In the ant colony optimisation model, virtual ants also move around the network, their task being to constantly adjust the routing tables according to the latest information about network conditions. For an ant, the values in the table are probabilities that their next move will be to a certain node.The progress of an ant around the network is governed by the following informal rules:
- Ants start at random nodes.
- They move around the network from node to node, using the routing table at each node as a guide to which link to cross next.
- As it explores, an ant ages, the age of each individual being related to the length of time elapsed since it set out from its source. However, an ant that finds itself at a congested node is delayed, and thus made to age faster than ants moving through less choked areas.
- As an ant crosses a link between two nodes, it deposits pheromone however, it leaves it not on the link itself, but on the entry for that link in the routing table of the node it left. Other ‘pheromone’ values in that column of the nodes routing table are decreased, in a process analogous to pheromone decay.
- When an ant reaches its final destination it is presumed to have died and is deleted from the system.R.I.P.

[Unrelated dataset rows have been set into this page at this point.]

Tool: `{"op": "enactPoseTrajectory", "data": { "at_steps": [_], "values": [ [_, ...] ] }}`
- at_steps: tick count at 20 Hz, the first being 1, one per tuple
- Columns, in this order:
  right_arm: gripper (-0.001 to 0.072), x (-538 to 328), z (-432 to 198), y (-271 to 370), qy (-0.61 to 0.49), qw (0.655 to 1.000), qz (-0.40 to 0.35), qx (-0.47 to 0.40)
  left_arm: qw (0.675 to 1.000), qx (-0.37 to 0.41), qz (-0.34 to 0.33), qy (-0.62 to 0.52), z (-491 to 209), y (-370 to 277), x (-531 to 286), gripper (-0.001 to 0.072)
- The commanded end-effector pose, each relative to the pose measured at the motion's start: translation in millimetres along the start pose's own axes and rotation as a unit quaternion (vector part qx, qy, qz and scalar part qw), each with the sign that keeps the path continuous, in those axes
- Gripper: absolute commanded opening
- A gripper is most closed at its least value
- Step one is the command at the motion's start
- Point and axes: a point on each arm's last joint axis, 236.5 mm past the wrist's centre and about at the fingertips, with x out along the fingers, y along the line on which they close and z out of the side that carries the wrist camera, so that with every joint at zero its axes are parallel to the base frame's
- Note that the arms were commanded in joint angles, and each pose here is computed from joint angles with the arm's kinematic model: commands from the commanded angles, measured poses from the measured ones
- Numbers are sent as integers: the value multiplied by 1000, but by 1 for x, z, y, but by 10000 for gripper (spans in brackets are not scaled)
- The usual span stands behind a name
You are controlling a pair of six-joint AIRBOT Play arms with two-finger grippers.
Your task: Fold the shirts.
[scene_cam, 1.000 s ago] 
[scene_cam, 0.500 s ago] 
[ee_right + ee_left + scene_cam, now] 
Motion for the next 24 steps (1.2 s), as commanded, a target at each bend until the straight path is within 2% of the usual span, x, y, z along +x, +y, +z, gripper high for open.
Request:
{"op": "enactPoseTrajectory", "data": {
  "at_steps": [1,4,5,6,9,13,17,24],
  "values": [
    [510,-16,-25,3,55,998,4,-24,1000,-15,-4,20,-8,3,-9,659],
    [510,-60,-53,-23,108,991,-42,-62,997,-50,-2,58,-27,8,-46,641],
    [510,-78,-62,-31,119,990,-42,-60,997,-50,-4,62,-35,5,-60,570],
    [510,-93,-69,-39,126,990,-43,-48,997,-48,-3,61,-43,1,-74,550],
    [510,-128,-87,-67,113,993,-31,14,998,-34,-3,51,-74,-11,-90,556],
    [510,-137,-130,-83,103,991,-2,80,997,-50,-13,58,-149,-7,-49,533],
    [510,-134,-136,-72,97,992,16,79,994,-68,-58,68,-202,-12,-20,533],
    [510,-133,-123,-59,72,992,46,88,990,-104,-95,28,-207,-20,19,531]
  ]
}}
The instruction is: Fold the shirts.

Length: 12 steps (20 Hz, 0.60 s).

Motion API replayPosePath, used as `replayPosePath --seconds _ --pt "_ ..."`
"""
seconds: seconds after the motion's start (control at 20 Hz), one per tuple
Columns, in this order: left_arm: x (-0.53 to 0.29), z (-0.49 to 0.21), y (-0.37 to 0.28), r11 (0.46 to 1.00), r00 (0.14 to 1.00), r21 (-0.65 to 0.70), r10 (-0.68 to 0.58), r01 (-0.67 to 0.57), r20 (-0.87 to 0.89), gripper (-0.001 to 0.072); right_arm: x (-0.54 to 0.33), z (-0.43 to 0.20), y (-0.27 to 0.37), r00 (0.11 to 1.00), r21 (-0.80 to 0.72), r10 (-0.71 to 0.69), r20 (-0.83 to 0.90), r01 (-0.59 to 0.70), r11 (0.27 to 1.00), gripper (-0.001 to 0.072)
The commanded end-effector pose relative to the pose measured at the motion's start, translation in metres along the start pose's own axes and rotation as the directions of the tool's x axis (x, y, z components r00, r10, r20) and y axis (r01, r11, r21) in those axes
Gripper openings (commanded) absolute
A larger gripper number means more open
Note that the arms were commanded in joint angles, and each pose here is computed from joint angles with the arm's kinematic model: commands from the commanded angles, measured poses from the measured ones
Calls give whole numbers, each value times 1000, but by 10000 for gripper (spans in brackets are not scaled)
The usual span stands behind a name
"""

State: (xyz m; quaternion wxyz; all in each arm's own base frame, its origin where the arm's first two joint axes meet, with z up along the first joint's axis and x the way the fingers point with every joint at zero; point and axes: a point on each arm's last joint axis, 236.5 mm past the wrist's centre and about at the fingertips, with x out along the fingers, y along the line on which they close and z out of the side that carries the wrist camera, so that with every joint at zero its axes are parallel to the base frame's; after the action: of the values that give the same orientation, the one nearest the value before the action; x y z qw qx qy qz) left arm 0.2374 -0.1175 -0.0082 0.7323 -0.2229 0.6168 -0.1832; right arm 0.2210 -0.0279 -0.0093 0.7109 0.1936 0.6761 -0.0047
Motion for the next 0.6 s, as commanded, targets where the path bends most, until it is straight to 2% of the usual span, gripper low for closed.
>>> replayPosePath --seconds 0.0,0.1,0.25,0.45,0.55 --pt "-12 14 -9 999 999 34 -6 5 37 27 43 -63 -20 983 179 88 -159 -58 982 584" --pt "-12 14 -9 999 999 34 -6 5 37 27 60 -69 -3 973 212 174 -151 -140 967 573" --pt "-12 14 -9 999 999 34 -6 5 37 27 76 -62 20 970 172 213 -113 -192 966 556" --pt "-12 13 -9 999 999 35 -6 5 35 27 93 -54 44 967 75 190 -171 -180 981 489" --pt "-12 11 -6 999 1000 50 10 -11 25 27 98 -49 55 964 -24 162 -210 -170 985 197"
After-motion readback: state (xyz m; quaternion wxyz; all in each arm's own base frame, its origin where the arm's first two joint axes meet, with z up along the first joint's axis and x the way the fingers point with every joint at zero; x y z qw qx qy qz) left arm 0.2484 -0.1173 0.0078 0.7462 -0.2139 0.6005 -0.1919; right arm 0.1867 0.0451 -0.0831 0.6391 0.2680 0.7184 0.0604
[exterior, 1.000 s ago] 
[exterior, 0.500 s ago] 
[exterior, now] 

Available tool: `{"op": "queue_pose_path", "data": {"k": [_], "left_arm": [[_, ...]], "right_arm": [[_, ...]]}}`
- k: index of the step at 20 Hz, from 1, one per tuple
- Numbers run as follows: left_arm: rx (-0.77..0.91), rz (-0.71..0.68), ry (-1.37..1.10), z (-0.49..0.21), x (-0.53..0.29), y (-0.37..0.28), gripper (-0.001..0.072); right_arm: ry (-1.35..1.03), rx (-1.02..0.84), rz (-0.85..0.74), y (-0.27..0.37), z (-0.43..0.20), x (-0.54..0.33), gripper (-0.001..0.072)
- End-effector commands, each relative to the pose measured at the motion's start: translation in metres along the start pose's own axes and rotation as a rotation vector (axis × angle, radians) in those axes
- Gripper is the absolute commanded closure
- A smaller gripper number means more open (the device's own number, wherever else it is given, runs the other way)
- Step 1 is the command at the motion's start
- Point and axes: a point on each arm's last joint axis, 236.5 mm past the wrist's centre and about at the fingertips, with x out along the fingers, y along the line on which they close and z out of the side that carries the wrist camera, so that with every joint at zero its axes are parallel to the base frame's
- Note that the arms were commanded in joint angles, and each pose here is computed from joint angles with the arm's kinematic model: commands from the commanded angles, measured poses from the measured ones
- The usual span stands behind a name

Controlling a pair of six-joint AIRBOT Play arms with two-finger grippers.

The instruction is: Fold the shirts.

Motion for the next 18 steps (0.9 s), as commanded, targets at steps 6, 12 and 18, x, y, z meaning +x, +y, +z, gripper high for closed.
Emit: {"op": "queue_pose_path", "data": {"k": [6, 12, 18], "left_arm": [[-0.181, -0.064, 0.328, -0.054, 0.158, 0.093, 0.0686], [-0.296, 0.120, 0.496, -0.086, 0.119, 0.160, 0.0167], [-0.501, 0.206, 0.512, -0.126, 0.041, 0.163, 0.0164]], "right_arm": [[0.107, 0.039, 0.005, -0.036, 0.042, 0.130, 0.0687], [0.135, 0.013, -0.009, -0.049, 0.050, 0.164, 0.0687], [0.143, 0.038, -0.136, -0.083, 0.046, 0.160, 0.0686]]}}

Testing the ant colony optimisation system, and measuring its performance against that of a number of other well-known routing techniques produced good results and the system outperformed all of the established mechanisms however there are potential problems of the kind that constantly plague all dynamic optimisation algorithms. The most significant problem is that, after a long period of stability and equilibrium, the ants will have become locked into their accustomed routes. They become unable to break out of these patterns to explore new routes capable of meeting new conditions which could exist if a sudden change to the networks conditions were to take place. This can be mitigated however in the same way that evolutionary computation introduces mutation to fully explore new possibilities by means of the introduction of an element of purely random behaviour to the ant.
‘Ant net’ routing has been tested on models of US and Japanese communications networks, using a variety of different possible traffic patterns. The algorithm worked at least as well as, and in some cases much better than, four of the best-performing conventional routing algorithms. Its results were even comparable to those of an idealised ‘daemon’ algorithm, with instantaneous and complete knowledge of the current state of the network.
It would seem we have not heard the last of these routing antics…. (sorry, couldnt resist).